On the other hand, the November directive is not the first time China has demanded that its public officials come clean about their personal finances. In 1995, the Central Committee of the Chinese Communist Party and the State Council jointly promulgated a regulation requiring officials above the county level to report their income, and in 2001, the Party released a second rule mandating officials above the provincial and ministerial level report their family assets to the Party. But the disclosures were made to another government agency, and several of that agency’s employees told me that enforcement was half-hearted. Many officials did not file the required reports, and many of the reports that were filed were obviously false.
Will the latest effort be any different? An early sign will be whether the implementing regulations mandate that the submissions be public. China’s earlier experience, where the reports were submitted to a government agency and quietly ignored, is typical of the financial disclosure programs in many countries.

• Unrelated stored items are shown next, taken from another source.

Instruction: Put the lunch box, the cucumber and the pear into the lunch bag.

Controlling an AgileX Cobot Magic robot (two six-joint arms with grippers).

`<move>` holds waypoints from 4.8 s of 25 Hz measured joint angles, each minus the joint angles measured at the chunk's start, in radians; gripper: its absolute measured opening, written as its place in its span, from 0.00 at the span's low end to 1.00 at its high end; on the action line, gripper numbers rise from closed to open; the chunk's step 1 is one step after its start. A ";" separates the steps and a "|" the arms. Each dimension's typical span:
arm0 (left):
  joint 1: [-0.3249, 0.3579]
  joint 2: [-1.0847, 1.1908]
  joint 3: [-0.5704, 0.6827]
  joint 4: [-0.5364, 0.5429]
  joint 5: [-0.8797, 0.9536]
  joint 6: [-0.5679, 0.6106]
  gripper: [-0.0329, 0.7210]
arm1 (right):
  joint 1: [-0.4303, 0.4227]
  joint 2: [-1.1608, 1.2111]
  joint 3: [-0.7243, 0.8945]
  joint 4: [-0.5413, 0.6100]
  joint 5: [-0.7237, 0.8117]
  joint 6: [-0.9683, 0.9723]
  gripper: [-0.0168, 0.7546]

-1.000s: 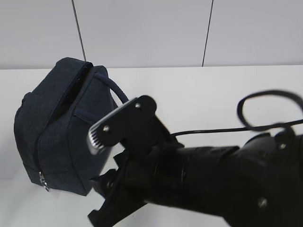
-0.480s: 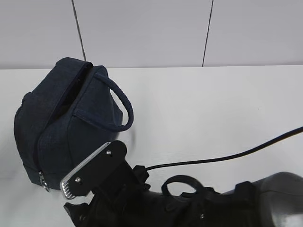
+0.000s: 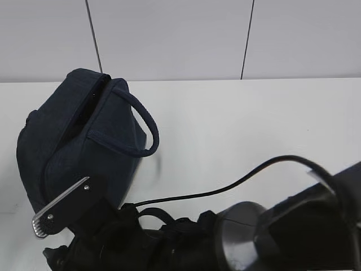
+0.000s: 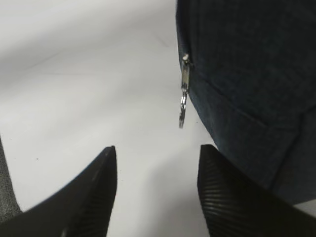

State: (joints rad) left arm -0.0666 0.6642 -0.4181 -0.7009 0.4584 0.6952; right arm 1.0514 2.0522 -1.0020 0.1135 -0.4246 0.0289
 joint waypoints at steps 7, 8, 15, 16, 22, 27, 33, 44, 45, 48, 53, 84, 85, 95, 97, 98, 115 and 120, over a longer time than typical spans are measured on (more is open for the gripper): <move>-0.009 0.000 0.000 0.000 0.000 0.000 0.59 | 0.000 0.044 -0.070 -0.012 0.015 0.004 0.55; -0.012 0.000 0.000 0.000 0.000 0.000 0.59 | 0.000 0.049 -0.077 -0.012 0.016 0.004 0.55; -0.016 0.000 0.000 0.000 0.000 0.002 0.59 | 0.000 0.064 -0.081 -0.013 0.022 0.004 0.55; -0.016 0.000 0.000 0.000 0.000 0.002 0.59 | 0.000 0.064 -0.081 -0.013 0.022 0.004 0.55; -0.021 0.000 0.000 -0.001 0.000 0.003 0.59 | 0.000 0.091 -0.103 -0.013 0.016 0.004 0.44; -0.021 0.000 0.000 -0.001 0.000 0.003 0.59 | 0.000 0.097 -0.123 -0.013 0.020 0.006 0.43; -0.021 0.000 0.000 -0.001 0.000 0.003 0.59 | 0.000 0.099 -0.125 0.012 0.020 -0.003 0.42; -0.021 0.000 0.000 -0.001 0.000 0.003 0.59 | -0.002 0.099 -0.125 0.091 0.016 -0.066 0.23; -0.021 0.000 0.000 -0.001 0.000 0.003 0.59 | -0.002 0.099 -0.125 0.117 0.016 -0.087 0.18; -0.021 0.000 0.000 -0.001 0.000 0.003 0.59 | -0.002 0.099 -0.125 0.166 0.016 -0.129 0.03; -0.021 0.000 0.000 -0.001 0.000 0.003 0.59 | -0.002 0.097 -0.125 0.178 0.044 -0.141 0.02; -0.021 0.000 0.000 0.097 0.055 0.000 0.49 | -0.004 -0.165 -0.175 0.368 0.234 -0.497 0.02; -0.021 0.002 0.000 0.095 0.070 -0.004 0.50 | -0.004 -0.165 -0.181 0.379 0.240 -0.514 0.02; 0.056 0.051 0.000 0.006 0.174 -0.008 0.52 | -0.014 -0.167 -0.203 0.451 0.269 -0.581 0.02; 0.070 0.056 -0.002 -0.028 0.196 0.001 0.52 | -0.021 -0.167 -0.203 0.460 0.274 -0.582 0.02; 0.071 0.058 -0.005 -0.043 0.204 0.007 0.52 | -0.026 -0.167 -0.204 0.464 0.276 -0.582 0.02; 0.400 0.312 -0.084 -0.486 0.452 0.309 0.51 | -0.034 -0.169 -0.211 0.468 0.308 -0.585 0.02; 0.418 0.357 -0.084 -0.464 0.412 0.409 0.50 | -0.034 -0.181 -0.211 0.468 0.323 -0.585 0.02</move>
State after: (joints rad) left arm 0.3512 1.0209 -0.5023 -1.1651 0.8700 1.1046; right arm 1.0171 1.8717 -1.2131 0.5816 -0.1020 -0.5557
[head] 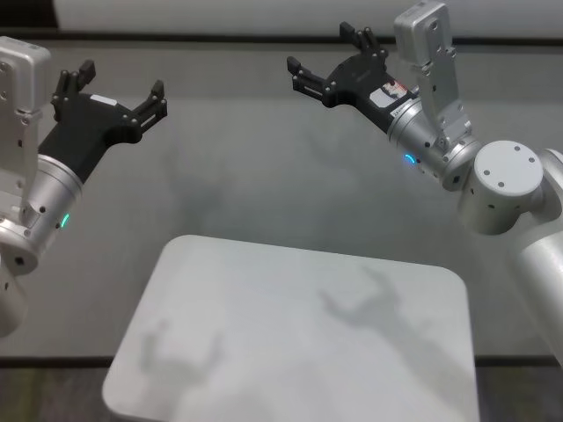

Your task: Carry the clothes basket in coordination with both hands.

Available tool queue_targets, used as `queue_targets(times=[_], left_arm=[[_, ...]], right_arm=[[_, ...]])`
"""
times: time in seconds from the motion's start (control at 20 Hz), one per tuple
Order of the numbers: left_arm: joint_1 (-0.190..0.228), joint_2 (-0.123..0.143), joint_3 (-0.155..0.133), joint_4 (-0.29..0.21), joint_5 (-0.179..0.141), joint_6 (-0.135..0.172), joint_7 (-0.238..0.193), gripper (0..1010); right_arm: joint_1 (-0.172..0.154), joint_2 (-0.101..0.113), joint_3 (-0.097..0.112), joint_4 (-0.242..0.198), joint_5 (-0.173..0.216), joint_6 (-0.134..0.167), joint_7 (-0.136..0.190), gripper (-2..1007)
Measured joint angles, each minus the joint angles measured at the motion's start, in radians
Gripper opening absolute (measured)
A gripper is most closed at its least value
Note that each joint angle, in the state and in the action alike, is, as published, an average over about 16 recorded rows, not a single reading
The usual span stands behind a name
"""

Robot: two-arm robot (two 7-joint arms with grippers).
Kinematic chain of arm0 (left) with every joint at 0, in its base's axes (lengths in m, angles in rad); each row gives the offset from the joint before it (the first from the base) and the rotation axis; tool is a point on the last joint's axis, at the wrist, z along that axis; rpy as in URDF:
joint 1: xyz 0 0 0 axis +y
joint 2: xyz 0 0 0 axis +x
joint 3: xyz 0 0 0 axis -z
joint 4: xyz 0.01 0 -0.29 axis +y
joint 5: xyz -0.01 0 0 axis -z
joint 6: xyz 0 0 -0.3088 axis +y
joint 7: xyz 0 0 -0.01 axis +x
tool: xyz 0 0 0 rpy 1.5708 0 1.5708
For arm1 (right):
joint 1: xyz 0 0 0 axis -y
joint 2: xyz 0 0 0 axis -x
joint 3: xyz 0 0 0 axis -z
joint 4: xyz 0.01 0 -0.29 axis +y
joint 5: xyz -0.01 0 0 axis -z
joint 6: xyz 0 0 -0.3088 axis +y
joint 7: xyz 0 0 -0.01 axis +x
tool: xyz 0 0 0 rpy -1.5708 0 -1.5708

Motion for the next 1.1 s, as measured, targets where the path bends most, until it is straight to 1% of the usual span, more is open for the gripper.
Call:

Publishing the disclosures on the web or otherwise giving the public the right to review them makes it far less likely they will be ignored. What tripped up the Philippine president and a bevy of tax officials were press reports comparing how well they lived against the meager wealth they reported on their Statements of Assets, Liabilities, and Net Worth.
Making the personal finances of Chinese leaders open to scrutiny by ordinary citizens might sound as likely to happen as North Korean leader Kim Jong Un holding a free and fair election. But there are Chinese academics and even Chinese leaders who realize that a serious effort to curb avarice at the top demands it. The issue is likely to arise at the meeting of the National People’s Congress in early March. So what will China do? Will it finally take income and asset disclosure seriously?